## Exercise objective:
Report every line of the data where the string "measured" appears.

## Information shown:
================

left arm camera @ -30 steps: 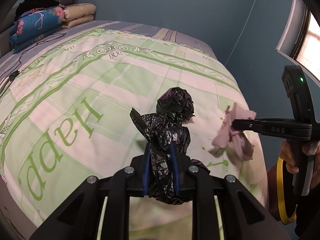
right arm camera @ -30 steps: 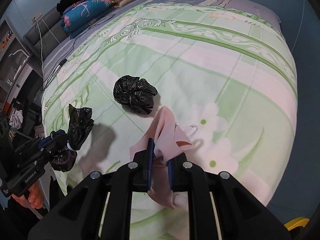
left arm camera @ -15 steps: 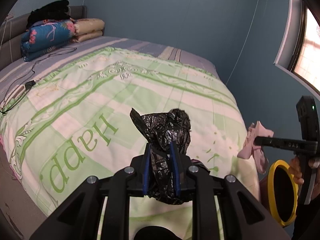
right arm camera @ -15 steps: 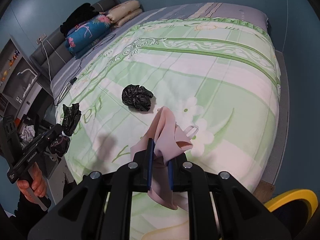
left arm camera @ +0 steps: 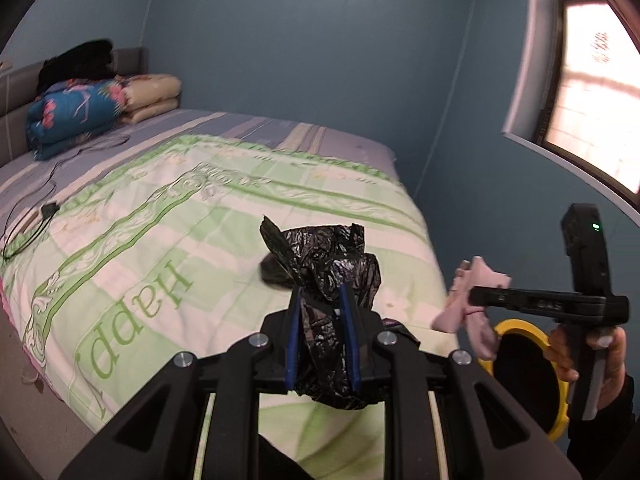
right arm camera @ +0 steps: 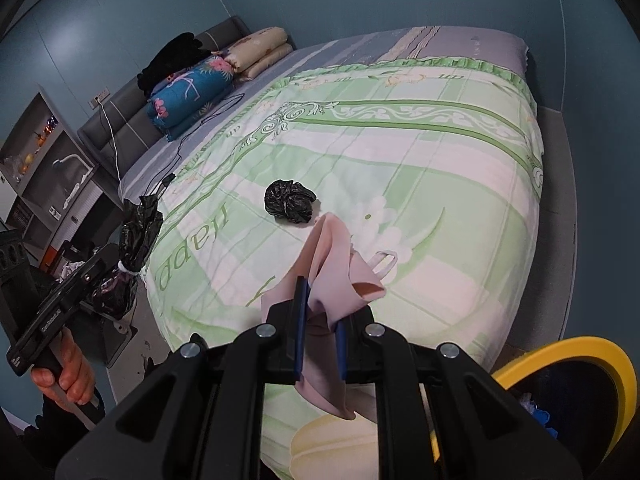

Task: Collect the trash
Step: 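Carry the black bag and pink cloth in both grippers over the yellow-rimmed bin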

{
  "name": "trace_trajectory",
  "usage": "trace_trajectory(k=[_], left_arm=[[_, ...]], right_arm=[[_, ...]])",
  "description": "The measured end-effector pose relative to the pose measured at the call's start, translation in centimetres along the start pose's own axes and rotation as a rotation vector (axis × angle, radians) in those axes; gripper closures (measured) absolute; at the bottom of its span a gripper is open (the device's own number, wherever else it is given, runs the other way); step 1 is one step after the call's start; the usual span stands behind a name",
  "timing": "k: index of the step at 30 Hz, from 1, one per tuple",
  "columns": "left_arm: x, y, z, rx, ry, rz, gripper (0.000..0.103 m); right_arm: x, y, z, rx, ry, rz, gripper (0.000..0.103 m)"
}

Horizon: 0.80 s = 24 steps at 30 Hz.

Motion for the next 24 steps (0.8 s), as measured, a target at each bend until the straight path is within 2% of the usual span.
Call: trace_trajectory(k=[11,24], left_arm=[[7.1,-0.7,-4.3,0.073,0.103,0.118,0.086],[12.6,-1.5,-7.9,0.144,0.199,0.201,0.086]], right_arm=[[1.4,1.1,-4.9,0.084,-0.007,0.027,0.092],[3.8,2.0,-9.0,0.174,0.005,0.077,0.092]])
Point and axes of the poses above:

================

## Answer below:
  "description": "The measured end-effector pose relative to the pose measured at the call's start, translation in centimetres along the start pose's own axes and rotation as a rotation vector (axis × angle, radians) in those axes; gripper closures (measured) absolute; at the bottom of its span a gripper is open (the device's own number, wherever else it is given, runs the other way); step 1 is one step after the call's start; the usual span stands behind a name",
Motion for the next 24 steps (0.8 s), as measured, a target at each bend until the straight path is within 2% of the usual span.

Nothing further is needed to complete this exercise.